> **Instructions to follow**
Your job is to set down the stretch of entries that opens with the line containing "<point>149,163</point>" and closes with the line containing "<point>114,36</point>". Keep both end lines, copy each exactly, and add nothing.

> **Records shown**

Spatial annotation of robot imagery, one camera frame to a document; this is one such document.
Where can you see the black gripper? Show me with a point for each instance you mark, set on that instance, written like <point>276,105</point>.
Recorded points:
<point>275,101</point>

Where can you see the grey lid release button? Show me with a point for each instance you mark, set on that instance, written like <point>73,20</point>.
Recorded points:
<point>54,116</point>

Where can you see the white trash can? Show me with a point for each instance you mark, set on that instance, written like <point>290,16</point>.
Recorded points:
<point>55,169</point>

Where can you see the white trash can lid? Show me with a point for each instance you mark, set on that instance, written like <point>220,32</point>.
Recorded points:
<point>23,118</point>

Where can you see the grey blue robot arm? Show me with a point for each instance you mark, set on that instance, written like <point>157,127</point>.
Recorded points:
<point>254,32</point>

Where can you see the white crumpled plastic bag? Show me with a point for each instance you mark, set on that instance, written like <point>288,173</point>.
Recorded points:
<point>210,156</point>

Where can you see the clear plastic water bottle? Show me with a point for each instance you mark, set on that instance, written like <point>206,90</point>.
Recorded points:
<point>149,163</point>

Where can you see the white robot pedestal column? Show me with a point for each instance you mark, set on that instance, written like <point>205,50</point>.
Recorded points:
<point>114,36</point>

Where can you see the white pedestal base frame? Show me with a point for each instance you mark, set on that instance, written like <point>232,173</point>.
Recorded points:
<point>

> **Result of the exercise**
<point>149,163</point>

Where can you see the white robot pedestal column? Show me with a point for each instance you mark, set on that instance, written like <point>205,50</point>.
Recorded points:
<point>114,36</point>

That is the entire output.